Introduction
The periodic replacement of viruses contained in influenza vaccines is necessary in order for the vaccines to be effective due to the constant evolving nature of influenza viruses, including those circulating and infecting humans.
Twice annually, WHO organizes consultations to analyse influenza virus surveillance data generated by the WHO Global Influenza Surveillance and Response System (GISRS), and issues recommendations on the composition of the influenza vaccines for the following influenza season.
Recommendations
The WHO recommends that trivalent vaccines for use in the 2024-2025 northern hemisphere influenza season contain the following:
Egg-based vaccines
- an A/Victoria/4897/2022 (H1N1)pdm09-like virus;
- an A/Thailand/8/2022 (H3N2)-like virus; and
- a B/Austria/1359417/2021 (B/Victoria lineage)-like virus.

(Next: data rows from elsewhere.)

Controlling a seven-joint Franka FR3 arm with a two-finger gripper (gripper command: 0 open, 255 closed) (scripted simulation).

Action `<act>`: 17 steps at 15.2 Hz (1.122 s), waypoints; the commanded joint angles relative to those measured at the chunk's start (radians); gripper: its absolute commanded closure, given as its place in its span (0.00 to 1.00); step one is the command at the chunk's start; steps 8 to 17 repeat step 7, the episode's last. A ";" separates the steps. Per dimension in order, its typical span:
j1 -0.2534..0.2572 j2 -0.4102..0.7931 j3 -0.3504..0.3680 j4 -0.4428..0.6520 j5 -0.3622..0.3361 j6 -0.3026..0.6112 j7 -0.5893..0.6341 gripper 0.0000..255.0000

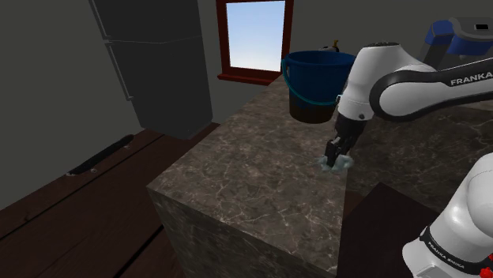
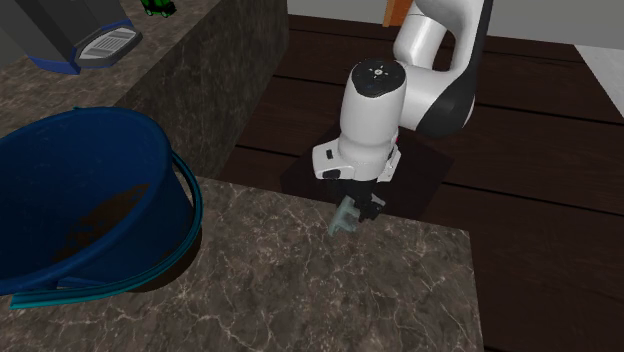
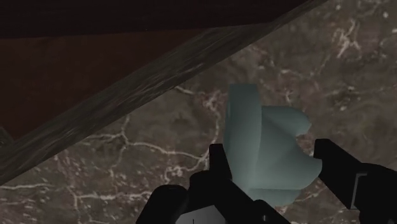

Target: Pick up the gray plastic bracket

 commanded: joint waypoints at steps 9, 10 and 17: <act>-0.002 -0.027 -0.005 0.069 -0.008 -0.096 0.009 1.00; -0.002 -0.027 -0.005 0.069 -0.008 -0.096 0.009 1.00; -0.002 -0.027 -0.005 0.069 -0.008 -0.096 0.009 1.00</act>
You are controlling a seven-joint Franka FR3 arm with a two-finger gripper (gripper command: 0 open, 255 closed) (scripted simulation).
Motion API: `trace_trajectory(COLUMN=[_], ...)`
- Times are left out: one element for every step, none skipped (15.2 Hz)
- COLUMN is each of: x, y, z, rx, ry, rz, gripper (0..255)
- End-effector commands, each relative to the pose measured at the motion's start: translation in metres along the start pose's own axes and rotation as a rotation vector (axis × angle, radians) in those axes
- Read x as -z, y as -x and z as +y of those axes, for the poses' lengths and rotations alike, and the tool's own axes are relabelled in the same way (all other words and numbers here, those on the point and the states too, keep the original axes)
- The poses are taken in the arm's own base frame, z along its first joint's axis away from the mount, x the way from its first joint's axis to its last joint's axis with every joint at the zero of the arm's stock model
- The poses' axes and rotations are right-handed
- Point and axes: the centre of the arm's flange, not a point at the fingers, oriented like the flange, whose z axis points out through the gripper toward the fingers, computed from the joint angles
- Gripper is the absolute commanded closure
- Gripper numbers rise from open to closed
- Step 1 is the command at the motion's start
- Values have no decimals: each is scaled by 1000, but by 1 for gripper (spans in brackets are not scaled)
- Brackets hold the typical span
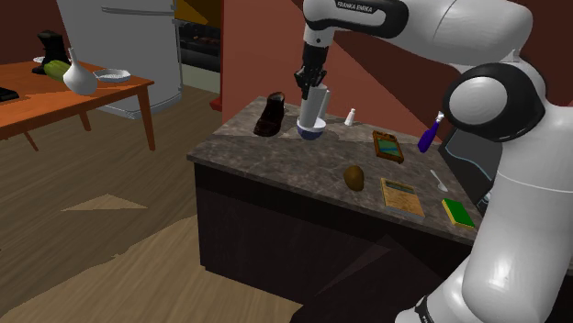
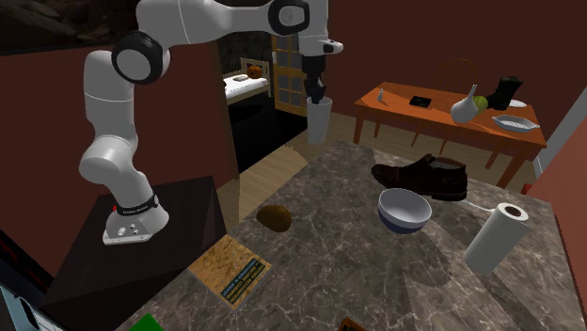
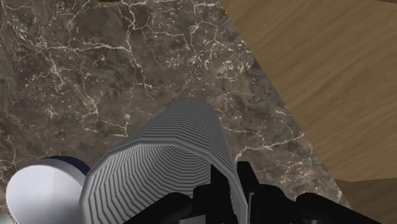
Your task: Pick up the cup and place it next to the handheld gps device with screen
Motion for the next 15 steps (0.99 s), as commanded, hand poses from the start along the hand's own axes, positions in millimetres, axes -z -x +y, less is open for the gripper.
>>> trace_trajectory(x=[10,9,8,8,7,6,6,5,4,4,3,2,2,1,0], y=[0,6,12,18,24,30,36,42,48,54,60,66,72,78,84], z=[0,12,24,36,47,59,71,83,94,106,118,129,141,153,165], rx=[0,0,0,0,0,0,0,0,0,0,0,0,0,0,0], ry=[0,0,0,0,0,0,0,0,0,0,0,0,0,0,0], rz=[0,0,0,0,0,0,0,0,0,0,0,0,0,0,0], gripper=[255,255,255,255,255,255,255,255,255,255,255,255,255,255,255])
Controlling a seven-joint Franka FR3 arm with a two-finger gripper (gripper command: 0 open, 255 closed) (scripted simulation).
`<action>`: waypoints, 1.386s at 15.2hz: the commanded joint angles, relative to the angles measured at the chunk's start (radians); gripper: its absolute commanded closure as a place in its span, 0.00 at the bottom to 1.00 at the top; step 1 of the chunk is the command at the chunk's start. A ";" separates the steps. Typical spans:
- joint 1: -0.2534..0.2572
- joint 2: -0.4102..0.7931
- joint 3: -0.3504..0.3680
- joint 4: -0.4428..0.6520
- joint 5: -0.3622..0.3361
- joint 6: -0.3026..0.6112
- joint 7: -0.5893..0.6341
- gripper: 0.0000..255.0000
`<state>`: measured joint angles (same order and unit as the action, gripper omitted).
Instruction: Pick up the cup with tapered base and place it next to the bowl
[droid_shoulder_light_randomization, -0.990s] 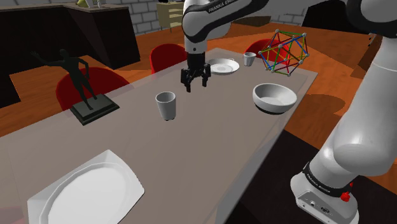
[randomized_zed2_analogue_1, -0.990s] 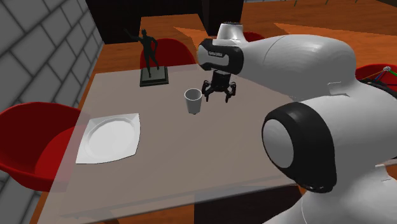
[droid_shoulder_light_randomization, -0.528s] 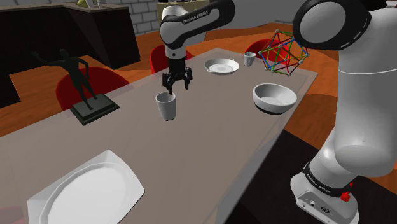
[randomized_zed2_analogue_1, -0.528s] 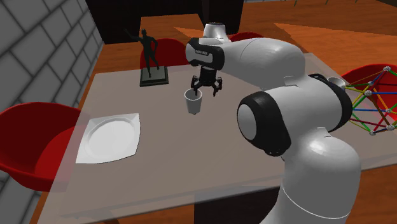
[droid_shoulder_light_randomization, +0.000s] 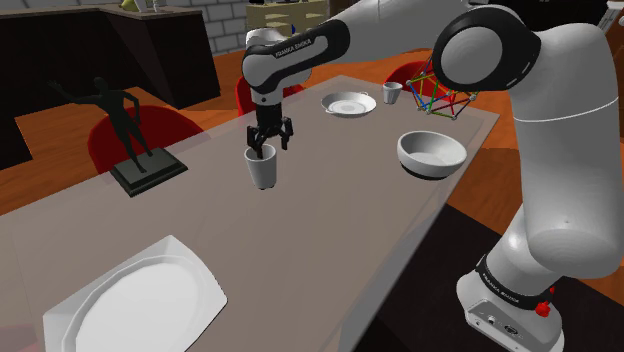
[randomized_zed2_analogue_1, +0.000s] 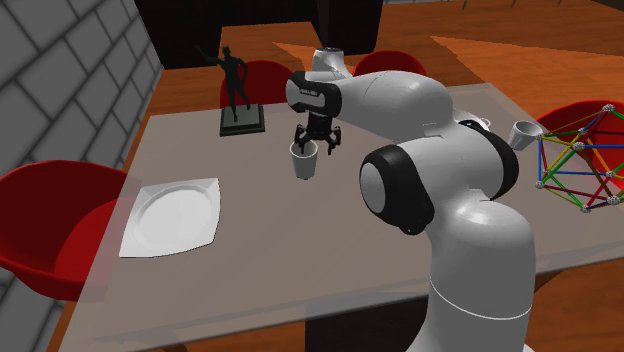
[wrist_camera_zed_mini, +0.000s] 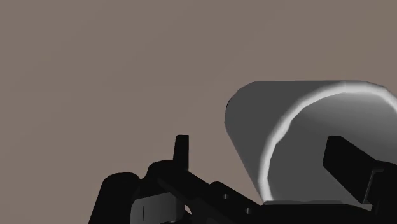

Cell culture- or recombinant-based vaccines
- an A/Wisconsin/67/2022 (H1N1)pdm09-like virus;
- an A/Massachusetts/18/2022 (H3N2)-like virus; and
- a B/Austria/1359417/2021 (B/Victoria lineage)-like virus.
For quadrivalent egg- or cell culture-based or recombinant vaccines for use in the 2024-2025 northern hemisphere influenza season: While the B/Yamagata lineage vaccine component should be excluded as it is no longer warranted, where quadrivalent vaccines are still in use, the B/Yamagata lineage component remains unchanged:
Egg-, cell- or recombinant-based Vaccines:
- a B/Phuket/3073/2013 (B/Yamagata lineage)-like virus.
Source.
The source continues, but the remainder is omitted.